Better mathematics boosts image-processing algorithm
The Fourier transform, which splits a complicated signal into individual pure frequencies, was devised over 200 years ago but only became widely used after the development of an algorithm called the fast Fourier transform in the 1960s. Now, computer scientist Dina Katabi, Piotr Indyk and their colleagues at the Massachusetts Institute of Technology have developed a Fourier transform algorithm that is potentially hundreds of times faster still.
Splitting a signal using the Fourier transform reveals how much different frequency components contribute to an overall sound or image. In some cases, a wide range of frequencies contribute equally, but often a small number dominate. The MIT algorithm improves performance on signals of the latter type, known as sparse signals.
“Many natural signals have a sparse nature,” says Katabi, including images and sounds. By contrast, human transmissions such as Wi-Fi signals tend to be non-sparse because they are designed to carry as much information as possible by making full use of available frequencies.
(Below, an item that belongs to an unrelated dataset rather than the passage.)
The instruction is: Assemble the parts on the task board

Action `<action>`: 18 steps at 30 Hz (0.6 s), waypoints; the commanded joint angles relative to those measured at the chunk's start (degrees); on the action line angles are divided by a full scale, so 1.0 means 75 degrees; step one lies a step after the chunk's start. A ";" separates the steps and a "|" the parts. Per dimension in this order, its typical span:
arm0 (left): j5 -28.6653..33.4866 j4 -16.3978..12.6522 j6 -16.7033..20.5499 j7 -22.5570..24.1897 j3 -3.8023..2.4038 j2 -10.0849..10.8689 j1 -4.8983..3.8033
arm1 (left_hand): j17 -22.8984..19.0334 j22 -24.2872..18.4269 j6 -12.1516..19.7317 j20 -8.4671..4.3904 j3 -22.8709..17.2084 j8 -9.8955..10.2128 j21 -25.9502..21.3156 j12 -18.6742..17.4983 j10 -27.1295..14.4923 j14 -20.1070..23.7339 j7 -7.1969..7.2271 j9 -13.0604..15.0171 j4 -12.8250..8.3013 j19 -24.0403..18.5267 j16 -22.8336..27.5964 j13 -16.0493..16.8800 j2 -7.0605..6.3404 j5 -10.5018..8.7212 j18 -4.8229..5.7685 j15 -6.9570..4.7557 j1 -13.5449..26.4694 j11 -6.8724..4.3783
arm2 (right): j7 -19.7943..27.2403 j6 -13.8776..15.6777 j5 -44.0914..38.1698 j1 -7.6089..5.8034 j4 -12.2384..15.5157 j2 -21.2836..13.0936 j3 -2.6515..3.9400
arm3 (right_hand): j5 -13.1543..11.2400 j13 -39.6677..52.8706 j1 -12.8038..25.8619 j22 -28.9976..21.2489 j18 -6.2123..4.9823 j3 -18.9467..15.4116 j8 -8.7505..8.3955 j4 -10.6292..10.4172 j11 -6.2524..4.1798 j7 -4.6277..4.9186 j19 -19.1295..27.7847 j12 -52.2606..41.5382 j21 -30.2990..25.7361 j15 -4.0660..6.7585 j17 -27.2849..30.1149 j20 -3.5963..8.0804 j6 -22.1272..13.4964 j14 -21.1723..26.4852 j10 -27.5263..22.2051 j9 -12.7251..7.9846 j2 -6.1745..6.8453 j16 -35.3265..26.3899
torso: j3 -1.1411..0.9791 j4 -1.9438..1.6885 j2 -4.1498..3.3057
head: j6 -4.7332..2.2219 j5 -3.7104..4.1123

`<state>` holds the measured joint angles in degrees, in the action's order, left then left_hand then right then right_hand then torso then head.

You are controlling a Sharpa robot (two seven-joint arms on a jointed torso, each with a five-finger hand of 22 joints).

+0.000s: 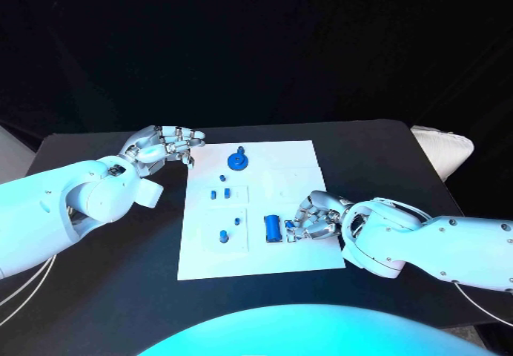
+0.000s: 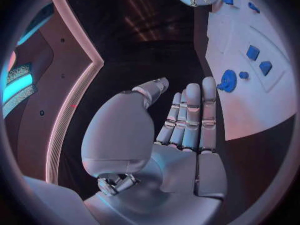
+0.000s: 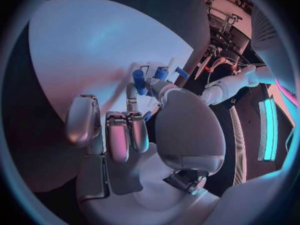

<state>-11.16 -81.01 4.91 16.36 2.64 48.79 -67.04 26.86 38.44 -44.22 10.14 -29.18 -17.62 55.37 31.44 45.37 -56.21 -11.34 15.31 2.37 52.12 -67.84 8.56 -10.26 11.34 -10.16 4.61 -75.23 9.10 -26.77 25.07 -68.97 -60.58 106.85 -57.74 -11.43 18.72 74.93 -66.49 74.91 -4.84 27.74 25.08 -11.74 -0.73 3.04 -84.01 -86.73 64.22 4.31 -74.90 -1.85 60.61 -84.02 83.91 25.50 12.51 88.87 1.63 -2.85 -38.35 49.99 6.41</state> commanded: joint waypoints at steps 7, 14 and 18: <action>-0.0007 -0.0024 -0.0104 0.0048 -0.0005 -0.0002 0.0002 | -0.0009 -0.0008 0.0066 0.0012 -0.0003 -0.0026 -0.0009 0.0013 -0.0044 0.0039 -0.0185 -0.0006 0.0046 0.0039 -0.0038 0.0008 0.0010 0.0014 -0.0057 0.0035 -0.0034 0.0004 | -0.0268 -0.0273 -0.0104 0.0005 -0.0025 0.0098 0.0000 | -0.0054 0.1856 0.0339 0.1033 0.0106 -0.0253 0.0000 -0.0231 -0.0073 -0.0025 -0.0160 -0.0113 0.0097 0.0057 -0.1829 0.0052 0.0143 -0.0758 0.0686 -0.0009 0.0075 0.0071 | -0.0006 0.0003 -0.0004 | 0.0002 0.0001; -0.0007 -0.0020 -0.0108 0.0045 -0.0005 -0.0002 0.0002 | -0.0009 -0.0008 0.0066 0.0012 -0.0003 -0.0026 -0.0009 0.0013 -0.0044 0.0039 -0.0185 -0.0006 0.0046 0.0039 -0.0038 0.0008 0.0010 0.0014 -0.0057 0.0035 -0.0034 0.0004 | -0.0271 -0.0237 -0.0118 0.0005 -0.0020 0.0120 0.0000 | -0.0093 0.1880 0.0410 0.1049 0.0111 -0.0315 0.0025 -0.0322 -0.0088 -0.0045 -0.0172 -0.0162 0.0135 0.0070 -0.1872 0.0060 0.0195 -0.0768 0.0706 -0.0002 0.0024 0.0090 | -0.0005 0.0003 -0.0002 | 0.0002 0.0002; -0.0007 -0.0018 -0.0111 0.0042 -0.0005 -0.0001 0.0002 | -0.0009 -0.0008 0.0066 0.0012 -0.0003 -0.0026 -0.0009 0.0013 -0.0044 0.0039 -0.0185 -0.0006 0.0046 0.0039 -0.0038 0.0008 0.0010 0.0014 -0.0057 0.0035 -0.0034 0.0004 | -0.0252 -0.0200 -0.0058 0.0005 -0.0014 0.0123 0.0000 | -0.0099 0.1902 0.0430 0.1068 0.0119 -0.0327 0.0047 -0.0369 -0.0104 -0.0063 -0.0186 -0.0208 0.0186 0.0079 -0.1907 0.0067 0.0236 -0.0775 0.0724 0.0004 -0.0035 0.0105 | -0.0009 -0.0001 -0.0004 | 0.0002 0.0009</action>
The team discovered they could quickly identify the important frequencies in a sparse signal by combining two existing signal filters to create a new, more efficient one. This filter works by dividing the range of frequencies into sets, then identifying which sets contain important frequencies.
Having found the key sets, the team had to identify the exact important frequency within each set. This is usually done by subdividing the set repeatedly until only the important signal remains.